Everyone, including Mumtaz, watched as something invisible, intangible appeared to leave the woman and she stopped bucking and heaving and lay flat and silent on the floor. Pastor Grint, still sweating but now also panting like a runner, bent down on one knee and put his hand, gently this time, on the woman's head. “The truth,” he said, “in Jesus, has set you free.”

Everyone fell to their knees except, Mumtaz thought, herself. But then she saw that Maria Peters was also still on her feet. She put her arms out toward the stage and she said, “Help me! Help me!”

Grint looked round and smiled. “Maria?” He beckoned her to him while the woman on the floor still lay flat and motionless. “Are you ready for …” He took one of her hands as if to shake it, then he tapped her forehead with a finger and whispered something to her.

Maria took one step forward and then she just collapsed.
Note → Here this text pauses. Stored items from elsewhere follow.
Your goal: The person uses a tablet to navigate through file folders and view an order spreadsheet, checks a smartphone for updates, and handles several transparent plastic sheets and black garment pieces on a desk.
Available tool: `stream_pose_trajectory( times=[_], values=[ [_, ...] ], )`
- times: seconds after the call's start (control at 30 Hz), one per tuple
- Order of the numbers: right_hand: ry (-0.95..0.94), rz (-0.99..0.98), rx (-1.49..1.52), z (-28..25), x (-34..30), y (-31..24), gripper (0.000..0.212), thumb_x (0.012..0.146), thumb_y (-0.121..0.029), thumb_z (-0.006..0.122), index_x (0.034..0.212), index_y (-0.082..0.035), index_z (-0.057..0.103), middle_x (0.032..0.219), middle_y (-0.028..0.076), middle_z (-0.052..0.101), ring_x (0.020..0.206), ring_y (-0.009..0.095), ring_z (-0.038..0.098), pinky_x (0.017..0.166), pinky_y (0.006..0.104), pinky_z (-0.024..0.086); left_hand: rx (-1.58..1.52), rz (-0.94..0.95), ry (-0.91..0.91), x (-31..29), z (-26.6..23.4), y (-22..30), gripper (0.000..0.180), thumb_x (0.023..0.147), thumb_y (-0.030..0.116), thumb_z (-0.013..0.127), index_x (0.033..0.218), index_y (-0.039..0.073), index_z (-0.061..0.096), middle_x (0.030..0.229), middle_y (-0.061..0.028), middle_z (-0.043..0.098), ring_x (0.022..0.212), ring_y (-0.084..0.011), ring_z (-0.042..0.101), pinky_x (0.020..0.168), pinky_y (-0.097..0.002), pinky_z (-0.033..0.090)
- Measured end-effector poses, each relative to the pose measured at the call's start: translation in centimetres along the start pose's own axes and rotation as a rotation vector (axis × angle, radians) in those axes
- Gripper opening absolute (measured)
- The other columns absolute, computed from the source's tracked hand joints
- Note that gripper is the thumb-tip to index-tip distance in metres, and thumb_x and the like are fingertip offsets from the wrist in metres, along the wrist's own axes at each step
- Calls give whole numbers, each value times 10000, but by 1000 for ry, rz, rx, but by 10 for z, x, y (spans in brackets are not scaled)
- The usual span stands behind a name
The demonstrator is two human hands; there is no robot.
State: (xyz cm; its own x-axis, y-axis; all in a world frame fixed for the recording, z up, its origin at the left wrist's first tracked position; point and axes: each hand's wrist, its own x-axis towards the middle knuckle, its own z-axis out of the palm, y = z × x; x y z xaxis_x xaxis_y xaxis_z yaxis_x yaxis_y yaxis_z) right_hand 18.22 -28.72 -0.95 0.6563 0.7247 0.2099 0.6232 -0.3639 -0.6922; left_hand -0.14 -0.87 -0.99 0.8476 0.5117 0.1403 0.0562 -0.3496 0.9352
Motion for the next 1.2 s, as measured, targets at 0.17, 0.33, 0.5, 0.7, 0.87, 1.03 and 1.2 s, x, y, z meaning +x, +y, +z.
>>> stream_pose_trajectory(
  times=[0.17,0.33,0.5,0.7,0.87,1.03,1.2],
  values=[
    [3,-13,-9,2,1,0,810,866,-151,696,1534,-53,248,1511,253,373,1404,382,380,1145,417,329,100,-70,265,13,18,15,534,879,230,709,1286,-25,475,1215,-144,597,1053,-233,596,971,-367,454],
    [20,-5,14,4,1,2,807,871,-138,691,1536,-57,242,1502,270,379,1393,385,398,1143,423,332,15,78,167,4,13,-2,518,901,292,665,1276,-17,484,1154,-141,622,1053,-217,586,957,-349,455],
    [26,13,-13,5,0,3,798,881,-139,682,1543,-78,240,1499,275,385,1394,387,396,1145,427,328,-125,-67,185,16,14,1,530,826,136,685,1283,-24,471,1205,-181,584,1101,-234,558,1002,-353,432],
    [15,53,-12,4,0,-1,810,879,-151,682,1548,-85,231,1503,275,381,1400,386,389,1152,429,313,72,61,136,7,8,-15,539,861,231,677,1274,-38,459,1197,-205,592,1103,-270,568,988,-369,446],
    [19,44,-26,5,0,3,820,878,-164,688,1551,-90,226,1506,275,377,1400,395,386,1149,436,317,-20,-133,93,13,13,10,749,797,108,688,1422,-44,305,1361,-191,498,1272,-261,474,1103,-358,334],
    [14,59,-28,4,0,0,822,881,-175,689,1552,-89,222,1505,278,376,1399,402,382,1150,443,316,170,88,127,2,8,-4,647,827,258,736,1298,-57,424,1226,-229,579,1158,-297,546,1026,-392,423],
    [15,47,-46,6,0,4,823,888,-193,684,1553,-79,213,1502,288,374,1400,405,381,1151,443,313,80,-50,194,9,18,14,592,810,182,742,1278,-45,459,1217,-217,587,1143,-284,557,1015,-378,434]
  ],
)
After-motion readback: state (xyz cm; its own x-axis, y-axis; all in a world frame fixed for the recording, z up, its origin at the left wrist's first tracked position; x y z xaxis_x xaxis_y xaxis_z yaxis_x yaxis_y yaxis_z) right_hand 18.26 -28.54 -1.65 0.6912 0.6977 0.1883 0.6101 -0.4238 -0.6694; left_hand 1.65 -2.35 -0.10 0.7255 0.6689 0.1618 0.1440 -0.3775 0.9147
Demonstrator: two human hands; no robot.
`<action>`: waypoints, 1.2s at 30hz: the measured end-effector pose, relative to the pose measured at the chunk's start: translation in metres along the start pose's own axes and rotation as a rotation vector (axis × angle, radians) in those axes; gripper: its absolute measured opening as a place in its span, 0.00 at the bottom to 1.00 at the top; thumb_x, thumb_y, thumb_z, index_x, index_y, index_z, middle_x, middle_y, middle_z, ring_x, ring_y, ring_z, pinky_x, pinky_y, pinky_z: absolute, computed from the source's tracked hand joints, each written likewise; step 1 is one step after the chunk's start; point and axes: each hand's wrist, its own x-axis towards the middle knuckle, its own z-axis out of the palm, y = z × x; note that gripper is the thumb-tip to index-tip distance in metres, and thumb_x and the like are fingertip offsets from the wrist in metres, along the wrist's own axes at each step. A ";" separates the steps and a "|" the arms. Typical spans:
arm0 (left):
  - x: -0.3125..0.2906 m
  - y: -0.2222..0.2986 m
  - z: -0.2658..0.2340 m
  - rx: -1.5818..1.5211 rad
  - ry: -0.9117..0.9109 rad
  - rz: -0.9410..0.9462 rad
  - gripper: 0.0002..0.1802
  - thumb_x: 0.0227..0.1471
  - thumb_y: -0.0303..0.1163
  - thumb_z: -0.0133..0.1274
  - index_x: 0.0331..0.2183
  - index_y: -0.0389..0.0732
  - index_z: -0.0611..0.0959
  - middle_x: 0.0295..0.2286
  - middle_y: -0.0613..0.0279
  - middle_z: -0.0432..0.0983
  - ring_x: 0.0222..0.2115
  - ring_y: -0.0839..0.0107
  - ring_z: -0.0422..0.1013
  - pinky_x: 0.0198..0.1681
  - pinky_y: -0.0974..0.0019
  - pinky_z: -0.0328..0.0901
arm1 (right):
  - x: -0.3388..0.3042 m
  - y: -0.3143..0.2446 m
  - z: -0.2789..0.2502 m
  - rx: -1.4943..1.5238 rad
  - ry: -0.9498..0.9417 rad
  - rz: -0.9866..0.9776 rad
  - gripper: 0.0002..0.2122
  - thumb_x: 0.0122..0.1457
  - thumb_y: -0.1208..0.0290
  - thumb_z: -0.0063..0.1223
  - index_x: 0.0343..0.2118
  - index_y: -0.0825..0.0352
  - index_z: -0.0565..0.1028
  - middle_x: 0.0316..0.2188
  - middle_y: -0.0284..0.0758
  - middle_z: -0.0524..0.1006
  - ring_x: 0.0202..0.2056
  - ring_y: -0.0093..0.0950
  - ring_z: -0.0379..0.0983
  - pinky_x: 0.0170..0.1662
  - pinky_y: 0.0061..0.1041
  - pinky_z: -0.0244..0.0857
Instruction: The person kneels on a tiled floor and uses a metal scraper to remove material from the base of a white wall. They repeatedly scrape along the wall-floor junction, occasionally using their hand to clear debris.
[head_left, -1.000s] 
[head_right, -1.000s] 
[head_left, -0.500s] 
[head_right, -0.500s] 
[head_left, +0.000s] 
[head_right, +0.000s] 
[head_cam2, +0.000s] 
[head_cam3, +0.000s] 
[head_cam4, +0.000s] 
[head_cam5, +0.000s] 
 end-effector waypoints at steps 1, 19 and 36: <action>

Pure instinct made Mumtaz rush down the aisle and kneel
down at Maria's side. She hadn't seen Maria eat for at least twelve hours and she dreaded to think about what drugs she'd consumed in that time. She also knew she'd seen Grint do something to her as well; something she, probably alone in that church, recognized.

“Maria?” Mumtaz took her pulse which was slow.

“Who are you and what are you doing?”

Mumtaz looked up into Pastor Grint's livid face and saw Betty recognize her all in the same moment.

“What are
you
doing here?” Betty Muller asked. Then she turned to Grint and said, “She's that private detective!”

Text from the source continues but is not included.